▶ [Your goal]:
Among the records that follow, find the line with "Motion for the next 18" and the line with "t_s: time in". Set down those lines and all lines between them exactly, without adding anything.

Records from a collection
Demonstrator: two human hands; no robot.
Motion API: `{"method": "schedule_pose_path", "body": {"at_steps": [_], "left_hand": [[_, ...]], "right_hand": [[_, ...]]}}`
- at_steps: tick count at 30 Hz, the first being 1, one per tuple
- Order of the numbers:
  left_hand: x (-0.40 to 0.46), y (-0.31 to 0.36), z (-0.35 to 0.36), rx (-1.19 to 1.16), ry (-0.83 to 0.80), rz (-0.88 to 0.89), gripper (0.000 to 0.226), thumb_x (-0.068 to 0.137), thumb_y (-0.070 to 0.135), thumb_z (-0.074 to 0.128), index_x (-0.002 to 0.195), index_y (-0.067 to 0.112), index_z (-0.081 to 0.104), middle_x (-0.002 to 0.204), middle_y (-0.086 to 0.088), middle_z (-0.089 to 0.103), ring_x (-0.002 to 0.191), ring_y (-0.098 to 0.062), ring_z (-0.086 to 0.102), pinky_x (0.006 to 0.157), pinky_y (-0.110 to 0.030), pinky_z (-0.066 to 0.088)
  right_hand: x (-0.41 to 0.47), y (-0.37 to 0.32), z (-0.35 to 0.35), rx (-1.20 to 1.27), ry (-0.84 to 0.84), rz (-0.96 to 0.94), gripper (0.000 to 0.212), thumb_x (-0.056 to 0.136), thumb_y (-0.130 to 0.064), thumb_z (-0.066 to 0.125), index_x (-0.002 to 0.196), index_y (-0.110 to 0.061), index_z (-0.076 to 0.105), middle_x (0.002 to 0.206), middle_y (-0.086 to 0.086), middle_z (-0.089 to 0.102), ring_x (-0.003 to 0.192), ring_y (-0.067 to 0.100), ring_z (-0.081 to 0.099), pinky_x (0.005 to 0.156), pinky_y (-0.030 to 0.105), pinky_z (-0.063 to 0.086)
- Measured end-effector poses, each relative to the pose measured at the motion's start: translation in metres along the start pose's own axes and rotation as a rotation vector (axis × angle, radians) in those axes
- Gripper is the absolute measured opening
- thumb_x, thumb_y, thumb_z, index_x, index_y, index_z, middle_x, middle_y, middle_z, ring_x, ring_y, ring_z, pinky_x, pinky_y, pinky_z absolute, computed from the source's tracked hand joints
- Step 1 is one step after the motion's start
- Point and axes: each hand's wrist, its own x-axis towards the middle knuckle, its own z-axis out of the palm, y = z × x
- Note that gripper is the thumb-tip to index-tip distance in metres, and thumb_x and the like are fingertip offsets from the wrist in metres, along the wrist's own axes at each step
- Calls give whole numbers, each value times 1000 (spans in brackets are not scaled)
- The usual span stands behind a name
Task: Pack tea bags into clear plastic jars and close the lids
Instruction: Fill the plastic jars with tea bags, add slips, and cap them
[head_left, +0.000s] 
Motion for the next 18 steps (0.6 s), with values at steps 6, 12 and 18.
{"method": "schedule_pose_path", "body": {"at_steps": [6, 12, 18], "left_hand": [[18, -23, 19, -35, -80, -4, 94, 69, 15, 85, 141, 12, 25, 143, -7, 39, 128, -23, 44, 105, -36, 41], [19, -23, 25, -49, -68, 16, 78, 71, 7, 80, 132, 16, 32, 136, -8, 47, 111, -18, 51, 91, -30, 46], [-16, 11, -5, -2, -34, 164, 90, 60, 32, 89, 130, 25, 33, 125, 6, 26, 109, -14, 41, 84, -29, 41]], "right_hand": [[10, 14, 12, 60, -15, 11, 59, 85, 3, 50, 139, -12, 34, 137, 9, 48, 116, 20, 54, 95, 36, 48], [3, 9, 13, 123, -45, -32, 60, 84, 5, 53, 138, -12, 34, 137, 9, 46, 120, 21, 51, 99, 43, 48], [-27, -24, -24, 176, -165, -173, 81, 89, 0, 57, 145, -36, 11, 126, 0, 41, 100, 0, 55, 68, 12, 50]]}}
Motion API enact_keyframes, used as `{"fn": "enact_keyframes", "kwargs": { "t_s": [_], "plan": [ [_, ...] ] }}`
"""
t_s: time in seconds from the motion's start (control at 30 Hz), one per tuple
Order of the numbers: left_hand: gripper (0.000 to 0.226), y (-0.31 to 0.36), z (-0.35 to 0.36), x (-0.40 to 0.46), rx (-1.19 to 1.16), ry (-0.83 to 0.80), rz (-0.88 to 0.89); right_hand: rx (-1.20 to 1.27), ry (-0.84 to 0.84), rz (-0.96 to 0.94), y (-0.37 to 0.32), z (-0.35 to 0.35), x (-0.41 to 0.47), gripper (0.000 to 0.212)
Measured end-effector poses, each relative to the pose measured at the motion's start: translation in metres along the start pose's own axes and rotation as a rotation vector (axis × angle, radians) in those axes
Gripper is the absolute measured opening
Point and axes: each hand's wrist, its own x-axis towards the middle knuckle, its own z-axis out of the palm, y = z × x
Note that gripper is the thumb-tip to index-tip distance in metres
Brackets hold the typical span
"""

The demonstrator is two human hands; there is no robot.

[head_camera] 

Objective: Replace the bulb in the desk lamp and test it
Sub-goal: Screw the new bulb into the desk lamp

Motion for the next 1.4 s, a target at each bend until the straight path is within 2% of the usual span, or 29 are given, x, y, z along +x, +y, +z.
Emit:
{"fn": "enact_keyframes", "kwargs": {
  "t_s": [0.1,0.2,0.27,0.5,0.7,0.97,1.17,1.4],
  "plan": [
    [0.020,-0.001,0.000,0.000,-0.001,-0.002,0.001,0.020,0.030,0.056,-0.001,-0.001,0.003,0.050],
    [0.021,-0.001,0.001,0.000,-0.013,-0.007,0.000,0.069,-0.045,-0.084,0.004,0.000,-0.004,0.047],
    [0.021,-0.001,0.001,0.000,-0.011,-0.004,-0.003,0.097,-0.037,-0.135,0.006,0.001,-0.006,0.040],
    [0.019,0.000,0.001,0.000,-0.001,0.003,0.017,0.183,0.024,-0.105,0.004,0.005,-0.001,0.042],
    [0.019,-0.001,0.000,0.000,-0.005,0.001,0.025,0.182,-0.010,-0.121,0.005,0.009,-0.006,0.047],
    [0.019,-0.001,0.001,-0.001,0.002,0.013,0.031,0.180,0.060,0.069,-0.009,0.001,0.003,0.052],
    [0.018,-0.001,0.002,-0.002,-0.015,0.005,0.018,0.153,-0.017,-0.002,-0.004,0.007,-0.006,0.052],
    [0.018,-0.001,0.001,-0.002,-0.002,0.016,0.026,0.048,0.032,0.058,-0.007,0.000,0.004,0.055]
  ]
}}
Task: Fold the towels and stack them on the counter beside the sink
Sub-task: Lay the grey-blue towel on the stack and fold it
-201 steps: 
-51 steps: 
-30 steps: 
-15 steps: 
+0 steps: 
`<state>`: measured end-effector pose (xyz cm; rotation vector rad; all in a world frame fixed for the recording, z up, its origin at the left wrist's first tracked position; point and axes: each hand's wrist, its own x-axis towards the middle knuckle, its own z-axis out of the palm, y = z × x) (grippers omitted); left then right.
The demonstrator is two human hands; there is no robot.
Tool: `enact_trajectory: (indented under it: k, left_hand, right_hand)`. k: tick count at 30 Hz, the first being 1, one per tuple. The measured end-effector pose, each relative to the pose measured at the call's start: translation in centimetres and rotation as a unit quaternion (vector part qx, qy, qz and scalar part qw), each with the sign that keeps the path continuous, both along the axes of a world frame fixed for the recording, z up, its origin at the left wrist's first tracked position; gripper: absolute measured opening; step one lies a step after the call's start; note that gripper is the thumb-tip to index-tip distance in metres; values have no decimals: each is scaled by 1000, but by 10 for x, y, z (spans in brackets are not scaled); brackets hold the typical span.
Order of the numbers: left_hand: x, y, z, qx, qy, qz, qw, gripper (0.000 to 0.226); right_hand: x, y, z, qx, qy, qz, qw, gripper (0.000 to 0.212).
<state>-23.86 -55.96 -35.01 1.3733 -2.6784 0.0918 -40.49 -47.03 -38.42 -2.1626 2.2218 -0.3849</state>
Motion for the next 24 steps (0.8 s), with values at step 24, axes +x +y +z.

▶ [Solution]:
Motion for the next 18 steps (0.6 s), with values at steps 6, 12 and 18.
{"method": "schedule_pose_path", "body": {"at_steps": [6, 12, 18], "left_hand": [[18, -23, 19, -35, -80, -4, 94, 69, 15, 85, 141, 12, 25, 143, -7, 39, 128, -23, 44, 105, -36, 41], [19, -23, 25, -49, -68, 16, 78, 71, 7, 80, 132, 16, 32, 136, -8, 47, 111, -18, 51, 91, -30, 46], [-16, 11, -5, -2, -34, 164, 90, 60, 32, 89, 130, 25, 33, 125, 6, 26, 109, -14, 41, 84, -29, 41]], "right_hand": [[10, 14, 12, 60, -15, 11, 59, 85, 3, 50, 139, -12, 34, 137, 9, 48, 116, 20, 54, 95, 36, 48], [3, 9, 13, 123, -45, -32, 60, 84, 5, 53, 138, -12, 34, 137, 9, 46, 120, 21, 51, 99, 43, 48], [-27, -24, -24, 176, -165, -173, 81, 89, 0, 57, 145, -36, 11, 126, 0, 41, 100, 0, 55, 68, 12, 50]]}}
Motion API enact_keyframes, used as `{"fn": "enact_keyframes", "kwargs": { "t_s": [_], "plan": [ [_, ...] ] }}`
"""
t_s: time in seconds from the motion's start (control at 30 Hz), one per tuple

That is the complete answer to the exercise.